Par contre, nous revoici (ou là, selon notre degré de myopie) face au fameux enjeu de l'enseignement : la course à l'emploi. Et notre chantre de dégager un remède en transformant le parent (et l'élève) en client forcément soucieux de la rentabilité de son investissement... En résumé, il faudrait que le parent (et l'élève) devienne consommateur d'enseignement afin d'avoir accès à un enseignement de qualité.
C'est à ce moment-là que j'ai dû avaler de travers : après avoir dû m'excuser auprès de mon café et de mon moniteur des mauvais traitements que je leur infligeais, je repris la lecture de la dernière blague de ce quelconque penseur de comptoir qui osais, ô le cuistre, venir me saloper mon zinc avec ses idioties.
L'enseignement n'est pas qu'un espace de formation : idéalement, il devrait être autre chose, une sorte de no man's land où l'élève apprend à se construire ses propres références, avec ou contre ses professeurs, parce qu'apprendre a contrario fonctionne aussi. L'adolescent peut aussi commencer à prendre ses distances vis-à-vis des références de ses parents, ce qui est nécessaire à la résolution du conflit des générations, et à se forger une personnalité, une méthode, des bases. L'enseignement devrait donc être un espace privilégié où se crée l'autonomie de l'individu.

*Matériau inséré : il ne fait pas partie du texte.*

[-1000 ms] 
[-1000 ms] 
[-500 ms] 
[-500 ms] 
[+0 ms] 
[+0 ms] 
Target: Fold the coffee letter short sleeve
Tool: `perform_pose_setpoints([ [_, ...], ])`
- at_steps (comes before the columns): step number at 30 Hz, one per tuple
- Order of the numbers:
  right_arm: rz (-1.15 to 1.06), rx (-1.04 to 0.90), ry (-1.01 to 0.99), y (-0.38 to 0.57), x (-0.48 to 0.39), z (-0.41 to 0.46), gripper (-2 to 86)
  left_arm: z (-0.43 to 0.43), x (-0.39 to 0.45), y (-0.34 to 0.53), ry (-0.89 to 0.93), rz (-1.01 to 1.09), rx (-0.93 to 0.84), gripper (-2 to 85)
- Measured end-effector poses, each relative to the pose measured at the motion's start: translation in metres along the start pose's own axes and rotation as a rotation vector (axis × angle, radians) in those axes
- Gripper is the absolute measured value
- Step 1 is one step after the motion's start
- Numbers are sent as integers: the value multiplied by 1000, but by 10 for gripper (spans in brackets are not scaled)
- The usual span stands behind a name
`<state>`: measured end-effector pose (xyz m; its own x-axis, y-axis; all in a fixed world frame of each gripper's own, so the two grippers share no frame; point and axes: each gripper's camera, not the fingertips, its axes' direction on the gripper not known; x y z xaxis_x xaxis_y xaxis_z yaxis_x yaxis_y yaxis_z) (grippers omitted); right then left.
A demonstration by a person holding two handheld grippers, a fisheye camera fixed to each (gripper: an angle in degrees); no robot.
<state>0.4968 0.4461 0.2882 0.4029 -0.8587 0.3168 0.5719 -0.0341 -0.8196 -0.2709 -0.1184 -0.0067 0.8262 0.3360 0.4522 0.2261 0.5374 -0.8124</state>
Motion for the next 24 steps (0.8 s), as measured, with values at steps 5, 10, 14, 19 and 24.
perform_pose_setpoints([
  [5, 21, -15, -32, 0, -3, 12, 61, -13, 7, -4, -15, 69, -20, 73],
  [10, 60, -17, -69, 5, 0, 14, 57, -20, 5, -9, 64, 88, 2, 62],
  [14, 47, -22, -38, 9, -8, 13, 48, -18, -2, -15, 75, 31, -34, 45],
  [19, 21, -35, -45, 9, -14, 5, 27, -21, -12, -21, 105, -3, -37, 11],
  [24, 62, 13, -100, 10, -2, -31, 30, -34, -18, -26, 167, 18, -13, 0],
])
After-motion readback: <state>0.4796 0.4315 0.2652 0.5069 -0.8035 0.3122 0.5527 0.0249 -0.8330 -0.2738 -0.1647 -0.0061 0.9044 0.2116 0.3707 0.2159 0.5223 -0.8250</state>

Et cela coince souvent. Hormis les problèmes de fonctionnement de l'enseignement public, certes bien réels, il y a comme un léger problème de mentalité. Si la démocratie exige un respect des lois sur un mode contractuel, qu'en est-il de la fameuse course à l'emploi ? Combien de métiers exigent la soumission de l'employé ou même du simple candidat ? Quel travail nous permet de prouver notre autonomie ou notre intelligence ? Je me demande vraiment ce qu'il faut penser ce cet esprit d'époque qui impose le travail comme valeur absolue, alors que ce dernier n'est qu'un moyen de vivre, un éventuel échange de bons procédés avec une société dans laquelle, jusqu'à preuve du contraire, je vis toujours ma vie privée, qui entend bien le rester. Comme tout un chacun, je travaille parce que j'y suis obligé, même si je peux prendre un plaisir personnel à exercer mon métier : je ne travaille pas pour faire plaisir à mon employeur qui, de toutes façons, s'en fout, pour autant que ses exigences très formelles soient respectées.
La fille adolescente d'une amie m'avait sorti, il y a quelque temps, une phrase de son professeur de math :"Il faut étudier jusqu'à ce que ça fasse mal !" J'avais alors vitupéré contre ce dolorisme expiatoire qui confond l'apprentissage et la souffrance, comme si appartenir à un corps social exigeait la mutilation de son propre plaisir. C'est ce type de mentalité, qui résume l'individu à son aspect utilitaire, qui détruit notre organisme social : puisqu'une société où l'on délimite l'école à ses acquis utilitaires est vouée à l'échec, puisque refuser l'initiative et les goûts, même négatifs, de l'élève aboutit à la création d'une norme beaucoup plus forte que celle toute relative qu'impose la collectivité à travers l'enseignement public.
L'enseignement public ne va pas bien : c'est un fait. Globalement, il crée de plus en plus d'insatisfactions, voire des frustrations en masse. Peut-être parce que nous vivons dans une mentalité qui transige avec ses valeurs, jusqu'à les résumer à une étiquette vide, à un catalogue de prix sans finalité. Et ce n'est certes pas le monde politique qui nous écartera de cette perspective utilitariste, avec ses idéologies bradées au prétexte d'un pragmatisme de circonstance.